Arab spring
Of slightly greater importance than me defending my PhD and moving to Asia, the Arab Spring also started ten years ago. I remember being in Shenzhen with Anna when the CNN broadcast at the hotel would be interrupted by a message saying “satellite connection lost” every time there was reporting on the tumultuous events going on in Tunisia and then later across all of Northern Africa.
With the possible exception of Tunisia itself, little progress has been achieved in the decade hence. Instead, with authoritarianism spreading around the world, liberal optimism has become a source of ridicule rather than inspiration.
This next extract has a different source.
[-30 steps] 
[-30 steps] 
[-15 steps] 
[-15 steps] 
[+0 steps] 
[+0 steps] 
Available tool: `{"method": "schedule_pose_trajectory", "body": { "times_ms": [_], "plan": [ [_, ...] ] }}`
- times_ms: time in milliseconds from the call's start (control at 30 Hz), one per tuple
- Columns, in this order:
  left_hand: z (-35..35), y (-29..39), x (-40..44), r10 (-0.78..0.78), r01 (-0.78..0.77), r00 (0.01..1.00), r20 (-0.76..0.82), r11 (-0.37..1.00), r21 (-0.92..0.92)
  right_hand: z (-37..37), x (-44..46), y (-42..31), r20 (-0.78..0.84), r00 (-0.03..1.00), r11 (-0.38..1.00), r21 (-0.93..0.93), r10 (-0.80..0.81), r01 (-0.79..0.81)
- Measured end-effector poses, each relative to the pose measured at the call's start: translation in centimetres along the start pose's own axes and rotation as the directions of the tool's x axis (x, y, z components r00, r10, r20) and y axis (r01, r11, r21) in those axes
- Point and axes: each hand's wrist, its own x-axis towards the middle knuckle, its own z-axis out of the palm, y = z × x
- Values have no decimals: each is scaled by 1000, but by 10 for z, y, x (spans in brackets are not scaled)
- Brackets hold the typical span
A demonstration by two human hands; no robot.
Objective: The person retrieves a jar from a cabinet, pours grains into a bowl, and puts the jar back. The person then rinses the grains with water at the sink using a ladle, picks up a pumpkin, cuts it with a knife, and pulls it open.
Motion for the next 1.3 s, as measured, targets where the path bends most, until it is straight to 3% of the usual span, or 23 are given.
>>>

Today, few people are willing to argue for engagement over sanctions or even defend basic democratic norms at home against those calling for ever greater surveillance. The most worrying aspect of this is perhaps the loss of a long-term vision, that it has become seen as outrageous to suggest that all of the world can one day become like the Nordic countries, that people everywhere should have the right to live free from want and oppression.
Thinking back to 2011 when I was blogging under the sulphurous haze in Beijing and visited Art District 798, the repressive reign of Xi Jinping was still in the future. Dark as things have become, in particular in Xinjiang, it is strange to think how curious and tolerant Chinese society seemed at the micro-level back then. I often wonder how much of that that remains.